* _YOUR GOAL_
Your answer is a copy of every line in the records where "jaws" appears.
RECORDS START
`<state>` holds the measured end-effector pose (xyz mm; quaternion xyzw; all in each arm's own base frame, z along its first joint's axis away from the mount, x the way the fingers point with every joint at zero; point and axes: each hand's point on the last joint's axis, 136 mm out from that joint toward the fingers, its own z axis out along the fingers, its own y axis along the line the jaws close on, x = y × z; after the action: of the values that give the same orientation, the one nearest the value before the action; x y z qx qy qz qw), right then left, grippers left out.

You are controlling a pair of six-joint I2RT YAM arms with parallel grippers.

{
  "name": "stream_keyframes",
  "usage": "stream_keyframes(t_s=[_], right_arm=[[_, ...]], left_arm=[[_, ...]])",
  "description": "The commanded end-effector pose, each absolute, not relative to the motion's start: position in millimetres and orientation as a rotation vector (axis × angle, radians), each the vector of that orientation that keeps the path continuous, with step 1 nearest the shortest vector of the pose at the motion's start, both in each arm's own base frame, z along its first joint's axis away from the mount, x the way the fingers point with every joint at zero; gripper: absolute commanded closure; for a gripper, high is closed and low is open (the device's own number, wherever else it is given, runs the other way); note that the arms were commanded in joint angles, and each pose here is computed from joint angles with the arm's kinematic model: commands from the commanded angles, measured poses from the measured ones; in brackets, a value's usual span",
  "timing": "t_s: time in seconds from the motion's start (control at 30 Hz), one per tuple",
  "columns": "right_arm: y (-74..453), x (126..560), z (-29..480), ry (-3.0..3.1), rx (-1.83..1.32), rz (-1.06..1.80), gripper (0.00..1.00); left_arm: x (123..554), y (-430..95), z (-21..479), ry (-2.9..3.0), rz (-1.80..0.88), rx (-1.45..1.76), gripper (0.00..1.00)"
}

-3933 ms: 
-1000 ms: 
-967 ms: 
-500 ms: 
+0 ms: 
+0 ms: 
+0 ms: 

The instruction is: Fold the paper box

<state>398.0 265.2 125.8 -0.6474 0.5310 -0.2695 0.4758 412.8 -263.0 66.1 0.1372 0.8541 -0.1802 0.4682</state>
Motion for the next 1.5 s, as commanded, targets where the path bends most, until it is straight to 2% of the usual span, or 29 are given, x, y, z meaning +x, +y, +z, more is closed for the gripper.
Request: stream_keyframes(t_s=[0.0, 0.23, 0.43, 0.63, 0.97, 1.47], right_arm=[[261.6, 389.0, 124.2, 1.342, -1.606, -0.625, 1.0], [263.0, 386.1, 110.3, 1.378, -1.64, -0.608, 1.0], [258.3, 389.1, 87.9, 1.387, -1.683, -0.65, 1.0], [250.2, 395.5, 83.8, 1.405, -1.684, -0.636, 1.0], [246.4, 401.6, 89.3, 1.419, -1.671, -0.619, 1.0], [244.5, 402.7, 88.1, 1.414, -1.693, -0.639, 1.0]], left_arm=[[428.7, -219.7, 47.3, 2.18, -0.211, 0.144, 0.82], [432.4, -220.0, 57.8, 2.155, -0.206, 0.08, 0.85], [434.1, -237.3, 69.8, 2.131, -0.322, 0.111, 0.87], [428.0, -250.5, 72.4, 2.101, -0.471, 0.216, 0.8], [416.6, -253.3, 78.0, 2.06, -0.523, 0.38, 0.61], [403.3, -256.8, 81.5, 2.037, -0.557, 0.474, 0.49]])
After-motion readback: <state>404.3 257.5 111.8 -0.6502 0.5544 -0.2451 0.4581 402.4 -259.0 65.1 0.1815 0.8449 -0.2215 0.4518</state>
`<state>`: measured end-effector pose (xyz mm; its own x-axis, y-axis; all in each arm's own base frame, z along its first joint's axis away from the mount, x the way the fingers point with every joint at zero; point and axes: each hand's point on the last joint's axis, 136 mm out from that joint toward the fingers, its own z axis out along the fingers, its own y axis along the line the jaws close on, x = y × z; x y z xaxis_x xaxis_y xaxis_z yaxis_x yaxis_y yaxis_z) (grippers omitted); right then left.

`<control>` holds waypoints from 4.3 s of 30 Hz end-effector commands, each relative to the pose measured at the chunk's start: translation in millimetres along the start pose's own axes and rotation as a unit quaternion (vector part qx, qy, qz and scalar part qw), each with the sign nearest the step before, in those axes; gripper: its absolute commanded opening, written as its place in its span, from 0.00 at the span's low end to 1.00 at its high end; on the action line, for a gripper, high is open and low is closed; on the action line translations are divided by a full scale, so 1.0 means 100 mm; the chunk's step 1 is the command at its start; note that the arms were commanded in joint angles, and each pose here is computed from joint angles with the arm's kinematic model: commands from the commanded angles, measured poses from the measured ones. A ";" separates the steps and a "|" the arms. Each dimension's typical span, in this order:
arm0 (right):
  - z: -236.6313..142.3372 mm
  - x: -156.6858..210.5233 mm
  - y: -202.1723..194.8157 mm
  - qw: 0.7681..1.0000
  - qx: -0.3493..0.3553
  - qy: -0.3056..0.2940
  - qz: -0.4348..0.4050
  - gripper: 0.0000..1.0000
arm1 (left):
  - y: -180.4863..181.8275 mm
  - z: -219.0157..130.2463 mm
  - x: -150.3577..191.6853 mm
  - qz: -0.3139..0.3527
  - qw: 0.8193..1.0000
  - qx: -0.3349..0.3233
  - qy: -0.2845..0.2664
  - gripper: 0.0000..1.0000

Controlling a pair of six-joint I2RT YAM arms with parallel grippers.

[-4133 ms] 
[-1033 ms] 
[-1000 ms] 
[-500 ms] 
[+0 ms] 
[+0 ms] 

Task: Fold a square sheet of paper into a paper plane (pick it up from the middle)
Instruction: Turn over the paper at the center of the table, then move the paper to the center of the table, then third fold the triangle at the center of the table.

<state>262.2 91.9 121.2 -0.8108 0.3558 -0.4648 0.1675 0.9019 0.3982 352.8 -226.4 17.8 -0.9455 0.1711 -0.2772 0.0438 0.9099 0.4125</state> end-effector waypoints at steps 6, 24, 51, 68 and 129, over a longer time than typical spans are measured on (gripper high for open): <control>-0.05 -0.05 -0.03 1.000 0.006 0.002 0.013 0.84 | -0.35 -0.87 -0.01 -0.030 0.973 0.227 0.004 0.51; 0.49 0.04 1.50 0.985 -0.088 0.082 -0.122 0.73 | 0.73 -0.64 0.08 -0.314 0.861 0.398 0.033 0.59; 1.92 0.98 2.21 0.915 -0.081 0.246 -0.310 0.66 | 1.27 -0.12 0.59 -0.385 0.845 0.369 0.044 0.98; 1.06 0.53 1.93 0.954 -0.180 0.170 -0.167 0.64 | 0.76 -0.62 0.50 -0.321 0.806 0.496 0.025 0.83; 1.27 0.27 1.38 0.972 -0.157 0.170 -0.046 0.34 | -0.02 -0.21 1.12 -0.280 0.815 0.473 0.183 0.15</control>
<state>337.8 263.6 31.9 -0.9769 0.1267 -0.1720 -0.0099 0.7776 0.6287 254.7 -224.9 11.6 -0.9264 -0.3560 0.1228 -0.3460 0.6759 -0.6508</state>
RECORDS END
* _ANSWER BELOW_
`<state>` holds the measured end-effector pose (xyz mm; quaternion xyzw; all in each arm's own base frame, z along its first joint's axis away from the mount, x the way the fingers point with every joint at zero; point and axes: each hand's point on the last joint's axis, 136 mm out from that joint toward the fingers, its own z axis out along the fingers, its own y axis along the line the jaws close on, x = y × z; after the action: of the values that give the same orientation, the one nearest the value before the action; x y z qx qy qz qw), right then left, grippers left out.
`<state>`: measured end-effector pose (xyz mm; its own x-axis, y-axis; all in each arm's own base frame, z along its first joint's axis away from the mount, x the way the fingers point with every joint at zero; point and axes: each hand's point on the last joint's axis, 136 mm out from that joint toward the fingers, its own z axis out along the fingers, its own y axis along the line the jaws close on, x = y × z; x y z xaxis_x xaxis_y xaxis_z yaxis_x yaxis_y yaxis_z) (grippers omitted); right then left.

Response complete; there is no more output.